To say that Last Thursday does not extend beyond when the booths shut down is a tactic of denial. Yes, the vendors leave and the party stops mostly after sunset. That does not mean that people attracted by the event aren't still in the neighborhood congesting the neighboring streets and getting loaded until they decide to leave. I've watched this happen for over a decade.

Does the city really need to expending money and energy on this event? I don't think so. It was a self-contained event for ten years, and the neighborhood is one of the most-patrolled precincts in Portland. Should the city let local businesses pay for barricades instead of griping about renting them? Yes. Should corporate sponsorship be left out of this equation? Again, yes. There is nothing to be gained by the city's or corporate involvement, except to increase the problems of Alberta St's neighbors and to decrease any advantage low-income local artists could still gain from this event.

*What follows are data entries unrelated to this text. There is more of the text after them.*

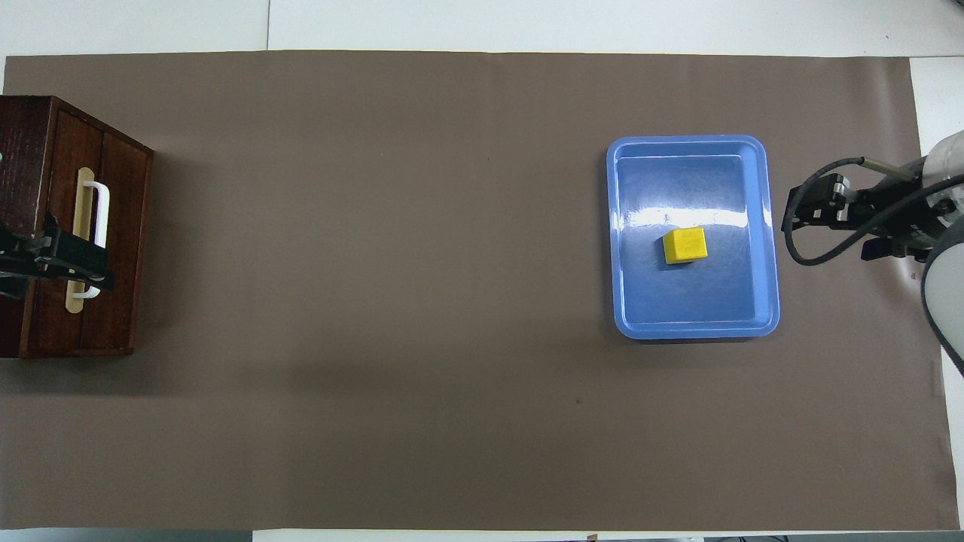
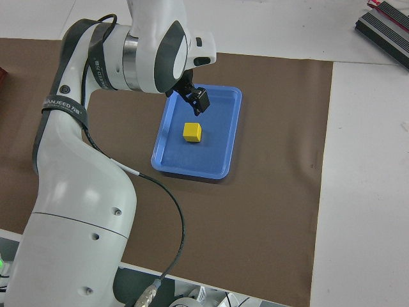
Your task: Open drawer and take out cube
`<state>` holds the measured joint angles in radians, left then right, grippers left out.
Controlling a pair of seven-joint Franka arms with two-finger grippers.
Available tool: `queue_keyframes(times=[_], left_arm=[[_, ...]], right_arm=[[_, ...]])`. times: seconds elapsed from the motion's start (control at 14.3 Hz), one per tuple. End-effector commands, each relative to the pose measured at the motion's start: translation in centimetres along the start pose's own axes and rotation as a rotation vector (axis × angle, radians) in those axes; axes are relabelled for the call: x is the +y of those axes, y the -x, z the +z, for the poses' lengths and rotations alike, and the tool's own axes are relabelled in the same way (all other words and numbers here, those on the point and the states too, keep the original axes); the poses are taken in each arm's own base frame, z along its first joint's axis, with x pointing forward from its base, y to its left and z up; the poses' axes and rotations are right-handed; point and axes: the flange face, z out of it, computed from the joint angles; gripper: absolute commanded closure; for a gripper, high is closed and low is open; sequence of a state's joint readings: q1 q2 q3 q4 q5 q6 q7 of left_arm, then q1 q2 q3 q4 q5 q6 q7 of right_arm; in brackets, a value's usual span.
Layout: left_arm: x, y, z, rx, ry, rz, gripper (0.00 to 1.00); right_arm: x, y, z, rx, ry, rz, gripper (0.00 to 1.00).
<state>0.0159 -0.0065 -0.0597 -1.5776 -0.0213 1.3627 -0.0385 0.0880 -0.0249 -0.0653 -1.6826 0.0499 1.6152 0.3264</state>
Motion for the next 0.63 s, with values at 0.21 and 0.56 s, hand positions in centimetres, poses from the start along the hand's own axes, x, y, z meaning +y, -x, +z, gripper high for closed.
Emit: queue_keyframes(times=[0.21, 0.56], left_arm=[[0.6, 0.0, -0.1, -0.008, 0.006, 0.027, 0.00], [0.8, 0.0, 0.3, -0.007, 0.005, 0.048, 0.00]], right_arm=[[2.5, 1.3, -0.5, -0.034, 0.039, -0.203, 0.00], [2.3, 1.1, -0.6, -0.021, 0.063, -0.318, 0.00]])
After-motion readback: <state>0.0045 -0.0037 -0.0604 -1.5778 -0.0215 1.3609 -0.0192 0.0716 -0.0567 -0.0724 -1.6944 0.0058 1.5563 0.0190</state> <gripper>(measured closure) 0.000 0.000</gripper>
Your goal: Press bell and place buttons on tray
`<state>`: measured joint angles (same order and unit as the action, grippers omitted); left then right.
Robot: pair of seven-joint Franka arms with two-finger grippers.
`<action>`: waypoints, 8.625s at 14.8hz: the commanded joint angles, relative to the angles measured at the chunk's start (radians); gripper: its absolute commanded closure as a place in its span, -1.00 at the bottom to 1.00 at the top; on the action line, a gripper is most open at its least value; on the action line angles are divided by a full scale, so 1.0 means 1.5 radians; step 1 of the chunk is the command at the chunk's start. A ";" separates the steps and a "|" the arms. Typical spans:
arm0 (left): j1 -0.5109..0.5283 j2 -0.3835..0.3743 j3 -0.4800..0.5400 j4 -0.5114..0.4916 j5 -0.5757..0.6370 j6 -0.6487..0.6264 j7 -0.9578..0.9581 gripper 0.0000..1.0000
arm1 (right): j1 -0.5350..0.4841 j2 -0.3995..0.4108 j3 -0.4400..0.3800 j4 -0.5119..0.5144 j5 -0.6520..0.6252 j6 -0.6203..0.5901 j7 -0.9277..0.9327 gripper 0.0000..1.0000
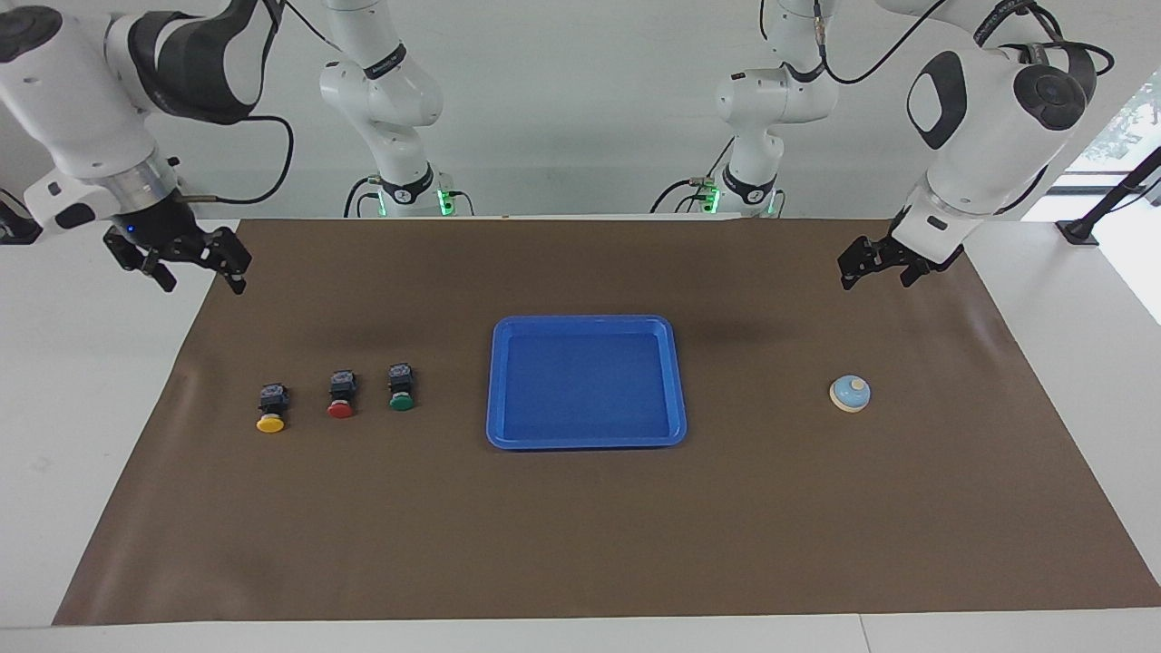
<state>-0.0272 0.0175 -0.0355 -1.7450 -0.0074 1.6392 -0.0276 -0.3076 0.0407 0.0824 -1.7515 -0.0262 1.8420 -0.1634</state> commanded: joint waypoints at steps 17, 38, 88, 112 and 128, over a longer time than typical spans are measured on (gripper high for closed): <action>-0.016 -0.036 0.007 0.037 -0.002 -0.073 0.007 -1.00 | -0.009 0.197 0.008 -0.147 0.002 0.338 -0.170 -1.00; -0.006 -0.045 0.011 0.036 -0.002 -0.073 0.001 -1.00 | 0.173 0.189 0.019 0.085 0.005 0.032 0.244 1.00; -0.006 -0.045 0.011 0.036 -0.002 -0.073 0.001 -1.00 | 0.096 0.117 0.013 -0.292 -0.004 0.378 0.022 -0.04; -0.006 -0.045 0.011 0.036 -0.002 -0.073 0.001 -1.00 | 0.522 0.311 0.015 0.073 0.037 0.269 0.608 1.00; -0.006 -0.045 0.011 0.036 -0.002 -0.073 0.001 -1.00 | 0.318 0.143 -0.011 -0.014 -0.007 0.110 0.205 -1.00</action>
<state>-0.0344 -0.0377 -0.0226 -1.6886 -0.0074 1.5427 -0.0261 0.2399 0.3042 0.0513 -1.6744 -0.0325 1.9794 0.2922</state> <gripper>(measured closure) 0.000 0.000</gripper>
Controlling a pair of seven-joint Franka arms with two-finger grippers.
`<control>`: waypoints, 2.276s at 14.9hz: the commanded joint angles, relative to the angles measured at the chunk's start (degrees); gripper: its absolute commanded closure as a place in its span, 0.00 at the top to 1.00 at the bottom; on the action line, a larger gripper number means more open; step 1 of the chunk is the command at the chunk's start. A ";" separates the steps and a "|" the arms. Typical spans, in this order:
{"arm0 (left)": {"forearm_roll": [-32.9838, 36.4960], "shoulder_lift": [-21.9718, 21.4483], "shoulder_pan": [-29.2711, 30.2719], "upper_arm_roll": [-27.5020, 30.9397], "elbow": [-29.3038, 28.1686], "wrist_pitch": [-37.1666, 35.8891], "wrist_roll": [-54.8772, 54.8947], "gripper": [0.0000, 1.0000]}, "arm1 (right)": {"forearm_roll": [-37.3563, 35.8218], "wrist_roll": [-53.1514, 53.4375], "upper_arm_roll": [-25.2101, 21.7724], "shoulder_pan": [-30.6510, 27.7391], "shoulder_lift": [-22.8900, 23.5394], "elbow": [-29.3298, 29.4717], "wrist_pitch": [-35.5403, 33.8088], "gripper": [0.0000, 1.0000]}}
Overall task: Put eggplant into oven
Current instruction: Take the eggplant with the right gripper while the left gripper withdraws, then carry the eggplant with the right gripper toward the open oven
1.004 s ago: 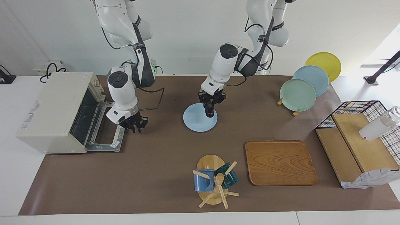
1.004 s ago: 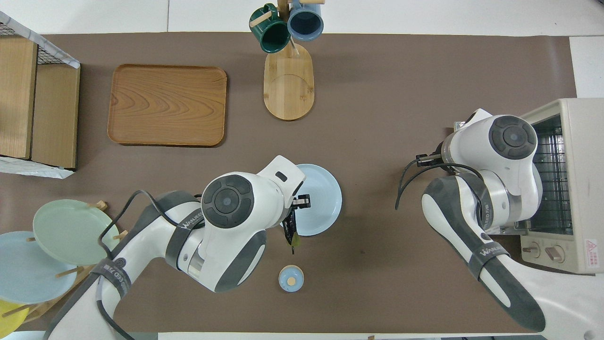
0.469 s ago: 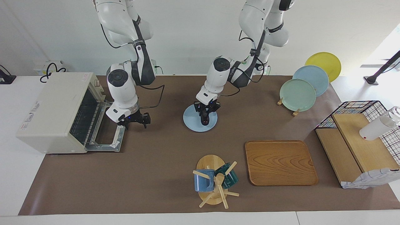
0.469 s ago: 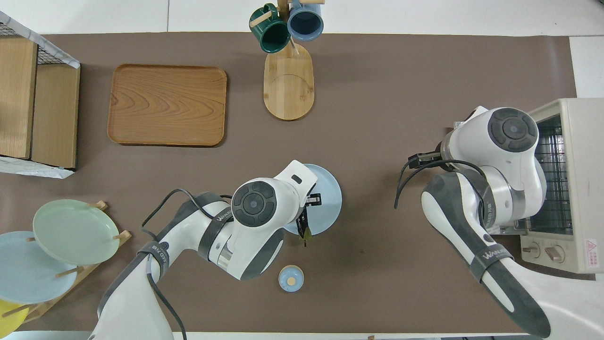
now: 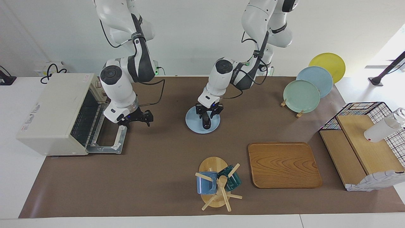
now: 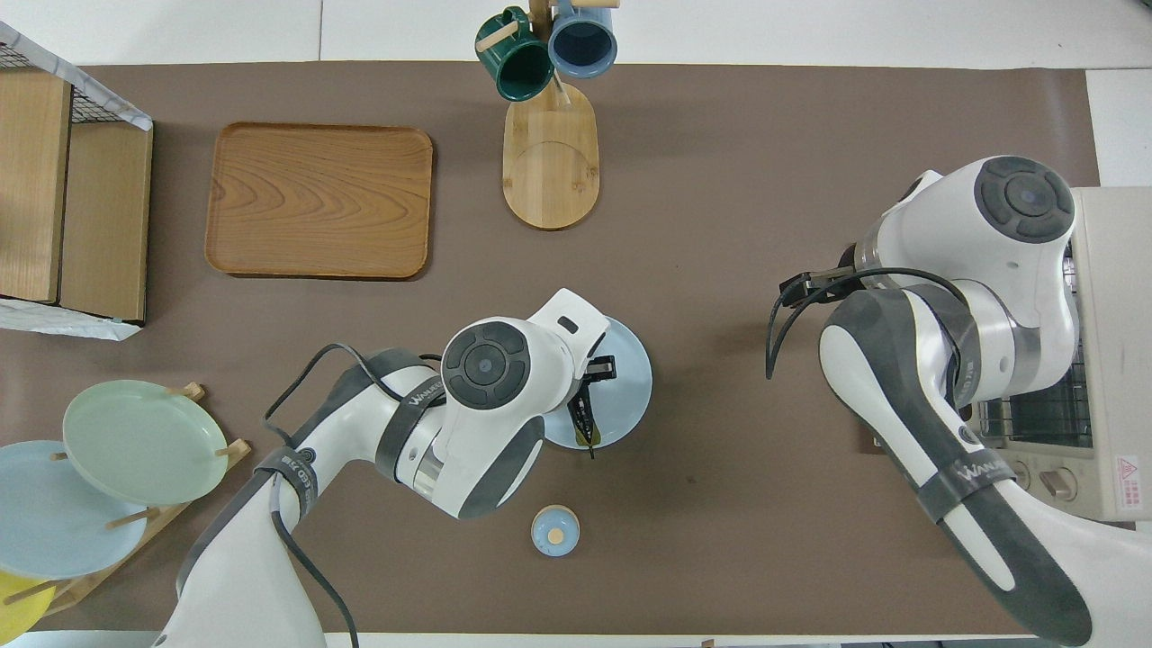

The problem is mutual respect, plain and simple, for the residents of the area, as well as the city meddling to try and claim a financial edge.
28
Raven, you got it.
29
This is not an arts festival. It doesn't resemble the Last Thursday event that was started by the community. It's a place for douchebags and people who think they're DJs to trash a neighborhood. Period. More than one person left in an ambulance on the 31st, and the assaults, robberies, and arsons are as regular as the bad music now.

There actually still is some good music, but it is barely audible because the bad wannabe DJs. Used to be Frock would have a dance party and that would pretty much be the only canned music on the street. Now, it's every block and then some.
30
What's really sick is the racist double standard this event is. Good in the Hood doesn't even know if they are going to get a permit until it's almost too late to plan their event. Then when there's one (weaponless) fight, the cops shut it down.

There are popped-collar bros fighting over parking at five in the afternoon at Last Thursday.

Johnassen, you just want money, don't play. You go around bragging about buying a house in the neighborhood for $250 like that was ever the fair price. You are just a capitalist vulture. Don't fake like you care about art or the neighborhood. In fact, please just sell your properties and move on.
31
Magnus J., I just want to be clear that we've never actually met, and I very much doubt that I am who you're thinking of. I have mostly been vocal about this online, not in person. I just don't want you tagging someone else with my opinions.

Stu, I did live much closer to multiple bars than you. Half of them weren't there when I moved in. Most nights they were totally fine, so the problem is Last Thursday. For those who say that people like me should move to the burbs, my simple answer is "no." That was my home. I paid for it. I was every bit the property owner that the commercial property owners are, and I don't see why I should quiet down and "respect" them and their drunk-ass patrons if they don't respect me.